MAS's enforcement priorities for 2025–2026, published in its Enforcement Report on 14 April 2025, explicitly identify AML/CFT controls as a key focus area. The regulator stated it will "focus on taking robust action where financial institutions have failed to comply with AML/CFT requirements" while simultaneously deepening data-sharing channels among financial institutions and reviewing penalty frameworks to ensure they remain "proportionate and dissuasive."
Recent regulatory changes amplify this message. Amendments to MAS's AML/CFT Notices and Guidelines took effect from 1 July 2025—just days before the penalty announcements—following a public consultation in April 2025. These amendments impose stricter requirements on customer due diligence, source-of-wealth tracing, and suspicious transaction reporting. Financial institutions operating in Singapore now face a regulatory environment where both the substantive rules and the enforcement intensity have ratcheted upward simultaneously.

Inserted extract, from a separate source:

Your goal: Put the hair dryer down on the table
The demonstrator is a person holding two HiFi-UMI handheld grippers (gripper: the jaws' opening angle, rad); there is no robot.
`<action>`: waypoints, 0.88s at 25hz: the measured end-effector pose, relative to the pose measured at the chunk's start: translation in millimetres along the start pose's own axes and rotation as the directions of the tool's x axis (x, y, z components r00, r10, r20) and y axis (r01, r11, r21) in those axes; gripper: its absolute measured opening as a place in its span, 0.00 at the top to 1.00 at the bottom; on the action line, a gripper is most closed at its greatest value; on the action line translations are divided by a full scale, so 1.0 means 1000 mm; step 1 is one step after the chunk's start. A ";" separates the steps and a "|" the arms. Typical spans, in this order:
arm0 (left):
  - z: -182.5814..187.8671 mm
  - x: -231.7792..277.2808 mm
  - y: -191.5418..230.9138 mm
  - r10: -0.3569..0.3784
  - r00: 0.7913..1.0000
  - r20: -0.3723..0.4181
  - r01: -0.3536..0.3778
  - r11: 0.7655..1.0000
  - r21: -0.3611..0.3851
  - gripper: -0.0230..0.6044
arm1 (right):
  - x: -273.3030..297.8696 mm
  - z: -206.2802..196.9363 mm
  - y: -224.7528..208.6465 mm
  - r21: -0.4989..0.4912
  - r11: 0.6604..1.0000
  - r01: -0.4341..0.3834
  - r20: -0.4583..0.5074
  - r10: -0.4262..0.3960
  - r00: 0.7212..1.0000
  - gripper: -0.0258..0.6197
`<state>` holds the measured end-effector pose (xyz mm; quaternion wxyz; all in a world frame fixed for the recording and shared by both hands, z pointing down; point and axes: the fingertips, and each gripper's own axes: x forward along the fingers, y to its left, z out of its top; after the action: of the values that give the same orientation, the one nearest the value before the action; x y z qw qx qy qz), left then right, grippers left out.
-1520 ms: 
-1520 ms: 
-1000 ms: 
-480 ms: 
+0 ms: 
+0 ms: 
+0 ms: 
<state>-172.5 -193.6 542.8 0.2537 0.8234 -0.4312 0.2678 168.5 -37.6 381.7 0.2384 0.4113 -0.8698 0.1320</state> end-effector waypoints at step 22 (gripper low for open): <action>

Looking ahead, wealth management and cross-border transaction flows will face particularly intense scrutiny. The concentration of penalties among private banks and institutions handling high-net-worth client relationships signals that MAS expects wealth managers to implement robust source-of-wealth verification as a non-negotiable baseline, not an optional enhancement. With ACIP guidance now published, the 1 July 2025 rule amendments in effect, and a demonstrated willingness to impose penalties at historic levels, the compliance burden for Singapore-based financial institutions has reached new heights. MAS has signalled, in actions and in published priorities, that it will maintain a zero-tolerance posture toward AML/CFT failures—and that the cost of non-compliance will continue to rise.